Let’s talk about the language of searching. We know you can type almost anything in Google’s search box or other web search engines and find something. But when you’re doing research, it is important to think about your search terms more carefully. You’ll get better and more relevant results in most finding tools if you choose your search terms wisely. Here is an illustration of what we mean.
In his book on effective online research, William B. Badke explains what would happen if a trip to the grocery store operated the same way a typical web search engine works. He uses the example of looking for a particular brand of chicken soup, but unlike a typical grocery store, this store has no signs that list what can be found in each aisle, and all the brand names and labels of products have been taken away. Instead, you have to search for your chicken soup through all the aisles of the store.
Badke uses this example to explain the difference between unstructured web searches that look for your terms almost anywhere they might appear (the kind of web search most of us do every day), versus the kind of highly-focused searching that is possible in most scholarly indexes. We’ll take things a few steps further in our version of Badke’s supermarket analogy. Let’s say you go to the grocery store with no signs and no labels looking for corn. Perhaps you ask a literal-minded employee to help you find “corn” in the huge store. You know what you mean by corn, but the employee has other ideas, and shows you popcorn, candy corn, canned corn, corn starch, high fructose corn syrup as an additive in many foods, corn pads for your grandma’s feet, fresh corn on the cob, and corn as an ingredient added to dog food. You’re forced to walk through all the aisles, looking through countless products that weren’t at all what you had intended.

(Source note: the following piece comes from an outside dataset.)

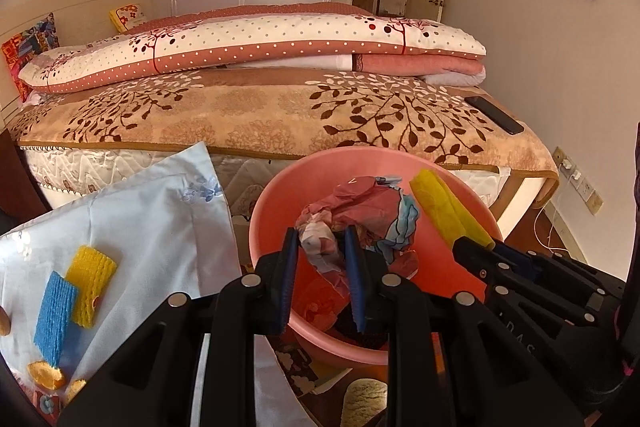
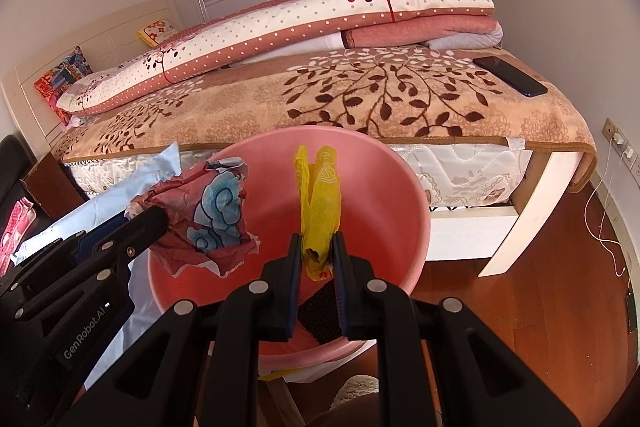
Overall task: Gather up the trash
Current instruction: 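Carry the pink wrapper and yellow bag over the pink bucket and open both tools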
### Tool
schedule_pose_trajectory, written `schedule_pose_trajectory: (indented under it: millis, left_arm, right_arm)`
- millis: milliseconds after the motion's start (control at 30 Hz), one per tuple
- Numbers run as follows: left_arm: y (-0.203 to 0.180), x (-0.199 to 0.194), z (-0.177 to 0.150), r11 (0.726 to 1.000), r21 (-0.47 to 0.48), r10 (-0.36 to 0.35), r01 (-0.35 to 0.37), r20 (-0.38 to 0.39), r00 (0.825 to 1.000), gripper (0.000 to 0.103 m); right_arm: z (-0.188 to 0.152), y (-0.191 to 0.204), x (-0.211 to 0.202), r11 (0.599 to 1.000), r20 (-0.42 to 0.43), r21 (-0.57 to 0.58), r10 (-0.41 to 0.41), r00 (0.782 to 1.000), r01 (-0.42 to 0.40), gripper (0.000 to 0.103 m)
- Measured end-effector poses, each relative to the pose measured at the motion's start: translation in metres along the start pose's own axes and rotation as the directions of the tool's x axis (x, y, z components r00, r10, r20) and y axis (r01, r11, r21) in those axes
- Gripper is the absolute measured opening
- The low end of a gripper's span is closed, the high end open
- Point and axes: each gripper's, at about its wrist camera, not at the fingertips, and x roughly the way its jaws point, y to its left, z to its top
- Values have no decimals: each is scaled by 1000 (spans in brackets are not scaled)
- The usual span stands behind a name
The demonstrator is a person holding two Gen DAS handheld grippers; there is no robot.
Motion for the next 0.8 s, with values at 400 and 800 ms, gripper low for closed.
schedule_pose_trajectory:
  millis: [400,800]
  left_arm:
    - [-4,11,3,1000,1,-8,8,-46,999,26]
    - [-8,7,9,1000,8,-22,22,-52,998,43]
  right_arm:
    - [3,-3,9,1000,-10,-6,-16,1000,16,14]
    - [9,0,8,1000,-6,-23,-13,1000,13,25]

We’re sure you have seen this in action when you’ve searched for information on the web. Part of this is due to the way that most web search engines work, and part is due to how we often search the web without much thought. Basic searches in most search engines will retrieve anything that includes your words just about anywhere. In our simple supermarket example, our search would have benefited from more description or detail. For example, specifying what kind of corn you were looking for would have been helpful.
The main point of Badke’s analogy is that article indexes label segments of the item records they contain, for the same reasons that supermarket aisles are labeled – to help you find what you’re looking for in a quick and organized way. In other words, scholarly indexes let you focus your search to find your terms in very specific areas – for example, in the title, author, or subject areas – the same way that you could restrict a grocery store search to one specific aisle like the frozen vegetables section. The keywords and search strategies you use have a huge impact on your search results, so consider them carefully.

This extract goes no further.